Financing for Development Summit must address Social Dimensions, by Sakiko Fukuda-Parr and Isabel Ortiz. (IPS News)
  
The Fourth International Conference on Financing for Development (FfD4) will bring world leaders together to forge a new international consensus on how to finance a better future for all. Yet, in practice, the first drafts of its outcome reveal a glaring omission: people.
  
Despite rhetoric about inclusivity, the drafts are strikingly weak on social issues, as if financing and macroeconomic policies exist in a vacuum, detached from the lives they impact.
  
This is not just an oversight—it’s a continuation of a decades-long mistake in economic policymaking, where abstract macroeconomic principles have been always prioritized over human welfare, inflicting suffering on billions.
  
“Must we starve our children to pay our debts?” asked Julius Nyerere, former president of Tanzania, in the 1980s. Today, 3.3. billion people live in countries that spend more on debt service than health and education, and 6.7 billion endure austerity cuts. For too long, neoliberal economic policies have treated people as an afterthought.
  
While trillions of dollars have been funneled to creditors and corporations, macroeconomic stability and debt service have been pursued at the expense of the poor and the shrinking middle and working classes.
  
In recent years, billions of lives were upended by budget cuts: reduced pensions and social protection benefits; lower salaries; less access to health and education; cuts to programs for women, children, the elderly, persons with disabilities.
  
Labor and corporate regulations were dismantled in the name of growth, job security eroded, consumption taxes rose, increasing prices and further squeezing household incomes. It is hardly surprising that social discontent and political instability are increasing.
  
The FfD4 outcome risks perpetuating this terrible legacy. While drafts pay lip service to social issues, they generally fail to incorporate them in the recommendations of each of the main sections: domestic public finance; private finance; development cooperation; trade; debt; international financial architecture and systemic issues; science, technology, data and monitoring.
  
Notably, the main beneficiaries of the private finance section are foreign investors and corporations.
  
The time for excluding people is over. The FfD4 must put people at the center of its agenda to avoid repeating the mistakes of the past and becoming irrelevant. Governments and international institutions must recognize that macroeconomic and financial decisions have profound social impacts—and act accordingly.
  
The final outcome should include commitments to:
  
1. Domestic public finance expenditures: Prioritize universal social protection or social security, quality education health, water, and other basic economic and social rights. Adequate financing for these priorities must be integrated into national development plans and budgets, with guarantees against retrogression or backsliding during crises, in accordance with human rights and labor standards.
  
Austerity cuts are not an option. Social insurance, a key element of social security, has its own funding mechanism, employers’ and workers’ contributions (so far ignored by the FfD4 drafts), that must be set at adequate levels, especially raising corporations’ contributions to make social security sustainable, combined with the formalization of workers in the informal economy to ensure decent jobs with social security, and expand coverage.
  
2. Domestic finance revenues: Introduce more progressive taxation with effective international tax cooperation.
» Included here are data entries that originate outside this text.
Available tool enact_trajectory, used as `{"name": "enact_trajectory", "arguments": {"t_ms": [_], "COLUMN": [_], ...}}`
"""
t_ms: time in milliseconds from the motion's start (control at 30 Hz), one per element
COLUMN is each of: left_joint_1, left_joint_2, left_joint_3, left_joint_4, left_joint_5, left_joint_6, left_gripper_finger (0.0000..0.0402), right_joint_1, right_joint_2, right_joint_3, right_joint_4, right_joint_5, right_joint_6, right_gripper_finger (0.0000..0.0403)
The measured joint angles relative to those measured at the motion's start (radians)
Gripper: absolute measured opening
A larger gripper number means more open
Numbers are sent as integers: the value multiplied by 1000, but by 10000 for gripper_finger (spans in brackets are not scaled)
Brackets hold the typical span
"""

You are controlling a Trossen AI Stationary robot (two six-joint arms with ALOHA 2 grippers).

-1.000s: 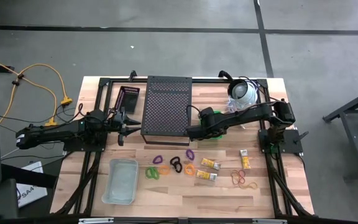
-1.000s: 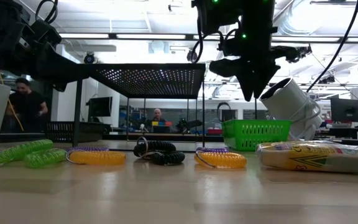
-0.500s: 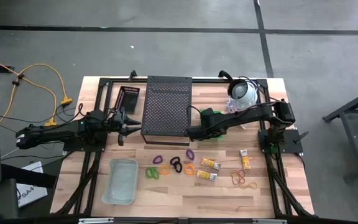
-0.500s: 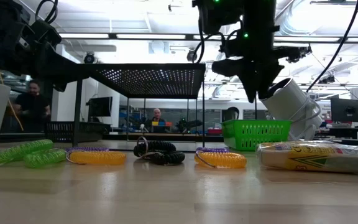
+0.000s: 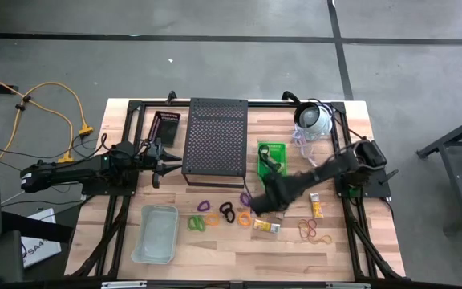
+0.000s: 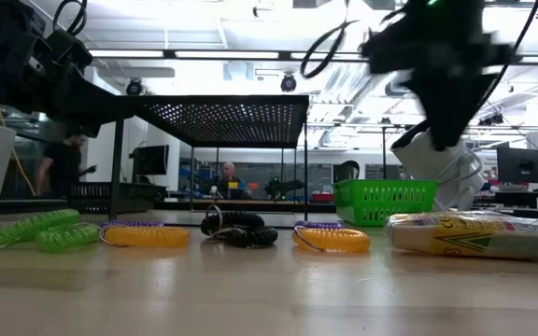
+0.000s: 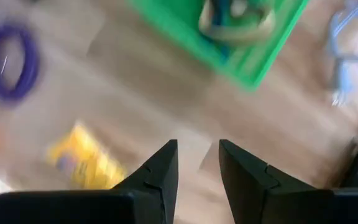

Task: Pick & Place Office Desk Supplies
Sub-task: Put the yellow rubber band into the green basket

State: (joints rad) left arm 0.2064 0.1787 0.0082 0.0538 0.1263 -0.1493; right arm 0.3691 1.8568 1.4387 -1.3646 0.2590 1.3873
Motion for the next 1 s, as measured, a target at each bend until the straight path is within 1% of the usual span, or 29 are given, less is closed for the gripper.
{"name": "enact_trajectory", "arguments": {"t_ms": [100,300,433,633,733,1000], "left_joint_1": [0,0,0,0,0,0], "left_joint_2": [0,0,0,0,0,0], "left_joint_3": [0,0,0,0,0,0], "left_joint_4": [0,0,0,0,0,0], "left_joint_5": [0,0,0,0,0,0], "left_joint_6": [0,0,0,0,0,0], "left_gripper_finger": [118,118,118,118,118,118], "right_joint_1": [94,275,356,408,419,425], "right_joint_2": [0,0,0,0,0,0], "right_joint_3": [0,0,-2,-106,-161,-232], "right_joint_4": [-24,-34,-18,125,178,276], "right_joint_5": [-8,-16,-56,-126,-136,-162], "right_joint_6": [79,298,405,446,452,396], "right_gripper_finger": [105,105,105,105,105,105]}}
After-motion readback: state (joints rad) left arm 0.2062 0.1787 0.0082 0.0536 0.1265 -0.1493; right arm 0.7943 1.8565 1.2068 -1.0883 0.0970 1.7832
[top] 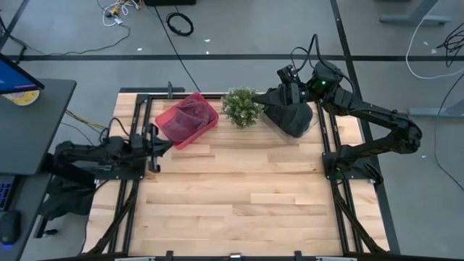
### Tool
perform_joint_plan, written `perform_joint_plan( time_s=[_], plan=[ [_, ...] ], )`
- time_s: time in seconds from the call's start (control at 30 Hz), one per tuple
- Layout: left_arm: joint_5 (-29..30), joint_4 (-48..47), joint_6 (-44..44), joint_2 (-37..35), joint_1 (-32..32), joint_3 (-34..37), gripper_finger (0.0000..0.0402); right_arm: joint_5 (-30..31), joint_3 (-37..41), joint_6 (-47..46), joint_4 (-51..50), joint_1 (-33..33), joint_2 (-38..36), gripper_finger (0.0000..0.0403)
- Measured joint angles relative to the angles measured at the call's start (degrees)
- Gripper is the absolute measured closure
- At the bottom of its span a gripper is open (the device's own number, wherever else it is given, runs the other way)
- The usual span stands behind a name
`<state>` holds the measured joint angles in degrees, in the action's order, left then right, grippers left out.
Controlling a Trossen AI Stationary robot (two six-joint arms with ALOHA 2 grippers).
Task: Pick & Place hat
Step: Return to Home Position
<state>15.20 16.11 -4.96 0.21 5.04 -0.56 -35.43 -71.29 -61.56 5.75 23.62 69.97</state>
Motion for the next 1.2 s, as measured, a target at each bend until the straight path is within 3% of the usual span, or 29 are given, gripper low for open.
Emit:
perform_joint_plan(
  time_s=[0.1,0.37,0.63,0.77,1.0,1.2],
  plan=[
    [-1.4,-5.7,3.0,0.0,-1.2,0.0,0.0399,0.0,0.0,0.0,-0.4,0.0,0.0,0.0080],
    [-13.5,-14.9,9.1,0.1,-2.7,-0.1,0.0399,0.0,0.0,1.1,-3.2,-0.9,0.0,0.0080],
    [-13.9,-15.4,10.7,0.1,-2.8,-0.1,0.0399,-0.6,0.0,6.8,-10.9,-1.8,-0.3,0.0092],
    [-13.9,-15.7,14.9,0.2,-2.7,-0.1,0.0399,-1.1,0.0,12.1,-17.1,-1.8,-3.0,0.0162],
    [-14.0,-15.7,15.7,0.2,-2.7,-0.1,0.0399,1.3,4.1,20.0,-23.8,-3.3,-11.4,0.0379],
    [-14.3,-14.3,15.9,0.2,-2.7,0.0,0.0399,9.8,17.2,16.5,-13.2,-7.9,-20.1,0.0372]
  ],
)
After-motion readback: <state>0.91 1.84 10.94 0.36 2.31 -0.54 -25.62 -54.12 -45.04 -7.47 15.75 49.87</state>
Revenue raising is essential for social priorities but should not rely on taxation of those with lower incomes – such as consumption tax – but on those with the means – such as taxes on wealth, windfall profits and corporate income.
  
End loopholes by eliminating tax havens and illicit financial flows, as well as by adopting the UN Framework Convention on International Tax Cooperation to stop corporate tax dodging.
  
Gender-responsive budgets must be implemented to ensure that both revenues and expenditures accrue to women – half of the world’s population.
  
3. Private finance: Ringfence social infrastructure and services from private financing. Privatization and Public-Private Partnerships (PPPs) of public services have repeatedly failed, leading to higher costs, reduced access, and poorer services.
  
Public investment, not privatization, is the key to equitable and resilient social systems. Mandate human rights due diligence for private investors (binding rules, not voluntarism), with accountability, enforcing penalties for private actors that undermine labor/environmental standards.
  
4. Trade: Allow policy space to Global South countries to protect local industries and food sovereignty, and subject trade agreements to social impact assessments (SIAs) to evaluate their effects on employment, inequality, gender, and access to goods and services.
  
Abandon investor-state dispute systems (ISDS) that override public interest. Trade policies must maximize social benefits and mitigate adverse impacts.
  
5. Debt: Establish a fair and transparent UN debt workout mechanism to effectively reduce illicit sovereign debts and incorporating human rights into Debt Sustainability and Debt Restructuring Assessments, ensuring that debt service does not result in social spending cuts.
  
6. Technology: Tax Big-Tech and address the negative social impacts of Artificial Intelligence (AI), such as job displacement and wealth concentration. Adequate social protection measures must be enacted for those affected by job losses, and AI-driven profits must be taxed to redistribute benefits back to society.
  
7. International financial architecture: Reform the International Monetary Fund (IMF) and Multilateral Development Banks (MDBs) to shift voting power to Global South and to end their support to austerity policies: The IMF as well as the MDBs must stop promoting regressive reforms and austerity measures that harm people.
  
Adjustment programs, as well as surveillance policy advice, often cut/rationalize necessary benefits for women, children, persons with disabilities, pensioners, and the unemployed, just for cost-savings, leaving only a minimal safety net for the poorest.
  
These measures violate human rights law, including labor standards, approved by all countries: the IMF and the MDBs should align themselves with them.
  
Additionally, a fairer and periodic distribution of IMF Special Drawing Rights should be allowed, without policy conditionalities, to fund human rights and sustainable development goals (SDGs).
  
8. Data, monitoring and follow-up: Strengthen data systems to assess the social impacts and distributional effects of financing policies. This includes disaggregated data by, at least, gender and income group. If analysis reveals that the majority of people are not the primary beneficiaries or that human rights are undermined, policies must be revised to ensure equitable development.
  
The FfD4 outcome is an opportunity to correct the mistakes of the past. Governments must recognize that financing for development is not just about balancing budgets or stabilizing economies —it’s about improving citizens’ lives. If the outcome document fails to prioritize social issues, it will not only betray the promise of the financing for development process but also perpetuate current systemic inequalities.
  
* Sakiko Fukuda-Parr is Professor of international Affairs at The New School in New York, is a former director at the United Nations Development Program (UNDP). Isabel Ortiz is Director of the Global Social Justice, and a former director of the International Labor Organization and UNICEF, and a former senior official at the United Nations and the Asian Development Bank.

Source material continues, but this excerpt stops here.